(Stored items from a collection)
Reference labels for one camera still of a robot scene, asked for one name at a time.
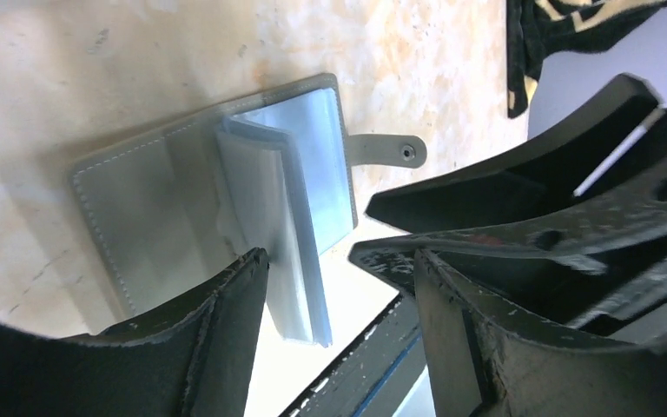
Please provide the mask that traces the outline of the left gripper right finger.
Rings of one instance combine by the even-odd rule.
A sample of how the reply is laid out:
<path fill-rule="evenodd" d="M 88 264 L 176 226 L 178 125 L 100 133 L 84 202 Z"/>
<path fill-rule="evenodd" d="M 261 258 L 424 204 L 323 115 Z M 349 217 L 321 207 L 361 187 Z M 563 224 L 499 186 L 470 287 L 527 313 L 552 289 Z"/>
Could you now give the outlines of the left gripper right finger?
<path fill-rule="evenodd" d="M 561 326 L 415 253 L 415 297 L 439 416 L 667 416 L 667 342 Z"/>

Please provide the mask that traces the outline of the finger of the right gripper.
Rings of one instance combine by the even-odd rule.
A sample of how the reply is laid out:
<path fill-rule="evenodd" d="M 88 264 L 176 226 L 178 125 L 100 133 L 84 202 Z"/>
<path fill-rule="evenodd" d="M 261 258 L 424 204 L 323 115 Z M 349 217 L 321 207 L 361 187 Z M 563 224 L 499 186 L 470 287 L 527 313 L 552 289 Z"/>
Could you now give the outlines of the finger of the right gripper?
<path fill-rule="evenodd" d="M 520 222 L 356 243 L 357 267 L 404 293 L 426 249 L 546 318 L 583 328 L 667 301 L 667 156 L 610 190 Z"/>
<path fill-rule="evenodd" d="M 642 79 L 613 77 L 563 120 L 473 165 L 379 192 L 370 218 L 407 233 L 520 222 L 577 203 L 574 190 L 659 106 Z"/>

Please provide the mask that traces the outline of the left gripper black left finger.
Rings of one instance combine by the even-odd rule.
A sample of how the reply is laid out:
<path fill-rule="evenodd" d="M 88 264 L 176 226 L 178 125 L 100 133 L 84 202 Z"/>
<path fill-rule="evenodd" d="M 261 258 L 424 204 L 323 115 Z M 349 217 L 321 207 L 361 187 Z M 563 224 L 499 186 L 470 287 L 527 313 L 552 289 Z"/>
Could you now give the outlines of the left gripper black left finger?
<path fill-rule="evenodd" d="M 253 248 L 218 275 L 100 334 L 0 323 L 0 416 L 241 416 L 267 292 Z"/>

---

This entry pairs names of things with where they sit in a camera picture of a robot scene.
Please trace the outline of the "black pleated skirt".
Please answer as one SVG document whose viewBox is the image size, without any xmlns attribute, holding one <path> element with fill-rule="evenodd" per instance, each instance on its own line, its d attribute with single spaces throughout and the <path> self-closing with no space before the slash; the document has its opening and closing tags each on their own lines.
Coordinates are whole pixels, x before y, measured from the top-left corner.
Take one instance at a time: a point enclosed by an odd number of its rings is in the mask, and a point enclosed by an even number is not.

==

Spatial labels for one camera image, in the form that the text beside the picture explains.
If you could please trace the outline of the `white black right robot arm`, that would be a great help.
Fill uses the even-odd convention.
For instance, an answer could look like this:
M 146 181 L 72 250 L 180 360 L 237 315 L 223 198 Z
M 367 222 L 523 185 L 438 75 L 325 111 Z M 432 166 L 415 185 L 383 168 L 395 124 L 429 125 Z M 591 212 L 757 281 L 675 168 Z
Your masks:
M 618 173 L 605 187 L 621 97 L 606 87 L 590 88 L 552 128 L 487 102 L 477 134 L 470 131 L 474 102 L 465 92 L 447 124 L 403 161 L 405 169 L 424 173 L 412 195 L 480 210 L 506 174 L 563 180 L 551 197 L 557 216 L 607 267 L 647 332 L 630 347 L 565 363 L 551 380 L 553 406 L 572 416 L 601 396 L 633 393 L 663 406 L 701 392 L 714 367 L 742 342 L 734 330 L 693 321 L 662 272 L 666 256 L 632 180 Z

▶ **Task to carry out**
If a line in the records has the word "robot", copy that line.

▶ **Reply**
Reference labels for one camera still of a robot scene, asked for one name at a time.
This entry pairs names of things with where they sit in a camera picture of a robot scene.
If you could please trace the outline of the `white black right robot arm`, that would be a great help.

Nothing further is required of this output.